→ **What to do**
Locate the string "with" throughout the material and copy every line in which it occurs.

....................

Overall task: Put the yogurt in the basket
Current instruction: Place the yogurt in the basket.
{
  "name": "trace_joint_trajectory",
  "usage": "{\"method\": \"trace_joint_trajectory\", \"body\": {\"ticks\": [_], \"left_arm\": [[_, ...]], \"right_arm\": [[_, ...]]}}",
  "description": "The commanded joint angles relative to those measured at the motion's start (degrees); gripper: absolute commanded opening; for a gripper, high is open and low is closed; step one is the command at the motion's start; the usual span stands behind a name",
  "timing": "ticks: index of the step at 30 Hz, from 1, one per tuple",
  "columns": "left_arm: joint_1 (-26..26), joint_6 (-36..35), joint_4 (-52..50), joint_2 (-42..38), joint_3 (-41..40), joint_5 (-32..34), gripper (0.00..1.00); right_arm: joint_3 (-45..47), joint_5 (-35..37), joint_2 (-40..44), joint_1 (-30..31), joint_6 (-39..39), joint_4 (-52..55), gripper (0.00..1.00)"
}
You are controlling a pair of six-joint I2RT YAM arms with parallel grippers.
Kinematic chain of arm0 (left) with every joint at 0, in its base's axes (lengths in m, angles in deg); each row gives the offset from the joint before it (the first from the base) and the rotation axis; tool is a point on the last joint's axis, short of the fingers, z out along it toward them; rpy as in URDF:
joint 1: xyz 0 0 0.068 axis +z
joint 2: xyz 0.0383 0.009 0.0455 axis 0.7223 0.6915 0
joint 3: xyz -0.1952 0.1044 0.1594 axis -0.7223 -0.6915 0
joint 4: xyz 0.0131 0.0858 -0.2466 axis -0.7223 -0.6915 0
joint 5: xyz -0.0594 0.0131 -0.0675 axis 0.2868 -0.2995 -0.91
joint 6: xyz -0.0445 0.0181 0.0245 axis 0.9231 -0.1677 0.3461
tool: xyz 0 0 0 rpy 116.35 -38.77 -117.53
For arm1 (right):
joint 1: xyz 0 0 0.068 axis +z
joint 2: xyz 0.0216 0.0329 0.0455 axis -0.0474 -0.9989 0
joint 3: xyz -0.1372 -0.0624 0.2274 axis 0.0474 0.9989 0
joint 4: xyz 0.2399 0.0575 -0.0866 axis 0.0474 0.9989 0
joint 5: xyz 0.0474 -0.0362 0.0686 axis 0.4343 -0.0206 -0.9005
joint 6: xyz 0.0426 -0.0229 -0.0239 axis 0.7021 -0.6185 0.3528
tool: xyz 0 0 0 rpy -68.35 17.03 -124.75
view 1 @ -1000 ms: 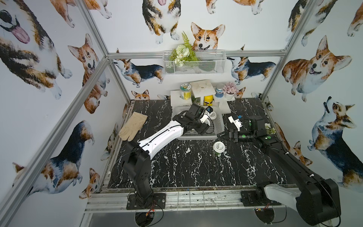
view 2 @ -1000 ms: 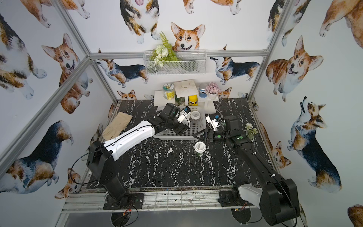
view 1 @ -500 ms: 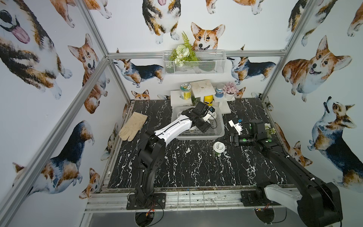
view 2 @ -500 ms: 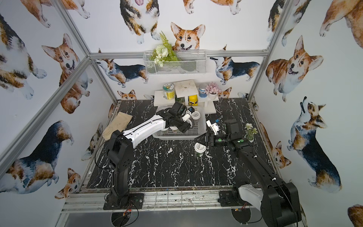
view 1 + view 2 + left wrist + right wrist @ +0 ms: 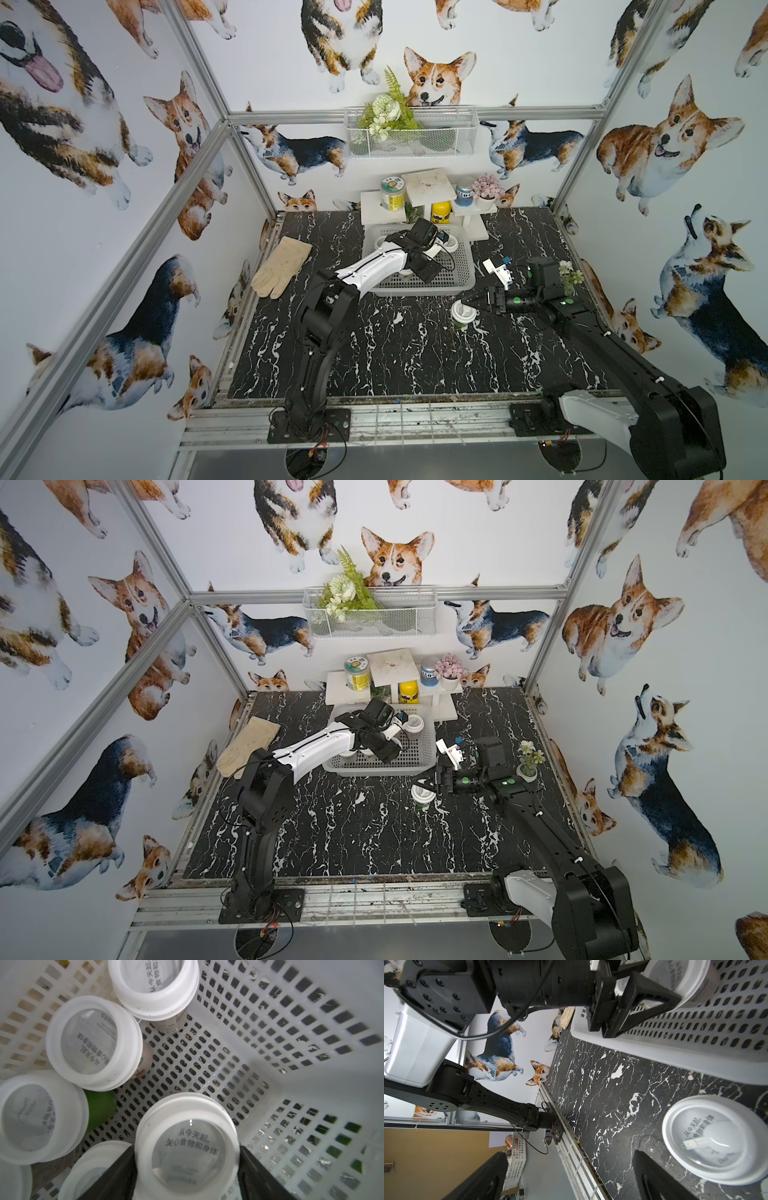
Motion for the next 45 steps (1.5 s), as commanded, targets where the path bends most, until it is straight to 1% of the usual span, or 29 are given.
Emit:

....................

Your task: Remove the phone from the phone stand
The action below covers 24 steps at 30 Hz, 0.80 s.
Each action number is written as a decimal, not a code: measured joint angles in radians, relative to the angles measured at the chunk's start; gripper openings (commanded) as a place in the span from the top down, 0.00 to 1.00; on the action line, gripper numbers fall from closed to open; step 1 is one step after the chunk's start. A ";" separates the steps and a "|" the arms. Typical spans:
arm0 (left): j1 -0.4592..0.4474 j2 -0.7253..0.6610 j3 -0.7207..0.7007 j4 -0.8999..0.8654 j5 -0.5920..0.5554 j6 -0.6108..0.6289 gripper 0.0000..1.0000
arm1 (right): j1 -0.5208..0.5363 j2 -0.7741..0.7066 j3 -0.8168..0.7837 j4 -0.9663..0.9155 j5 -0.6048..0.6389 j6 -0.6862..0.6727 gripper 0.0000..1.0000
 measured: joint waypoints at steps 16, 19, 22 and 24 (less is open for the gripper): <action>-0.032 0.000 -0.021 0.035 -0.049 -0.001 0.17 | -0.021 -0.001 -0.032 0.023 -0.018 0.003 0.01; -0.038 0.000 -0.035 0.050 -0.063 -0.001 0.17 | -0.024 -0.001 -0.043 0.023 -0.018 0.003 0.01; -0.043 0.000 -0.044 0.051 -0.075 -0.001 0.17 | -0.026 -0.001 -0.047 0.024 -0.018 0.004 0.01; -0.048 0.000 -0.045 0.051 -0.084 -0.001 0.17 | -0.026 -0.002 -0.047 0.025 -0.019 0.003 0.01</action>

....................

→ **Written answer**
You are controlling a pair of six-joint I2RT YAM arms with parallel grippers.
Kinematic chain of arm0 (left) with every joint at 0, in its base's axes (lengths in m, angles in deg); each row gives the offset from the joint before it (the first from the base) and the rotation axis; tool is a point on the last joint's axis, short of the fingers, z out along it toward them; rpy as in URDF:

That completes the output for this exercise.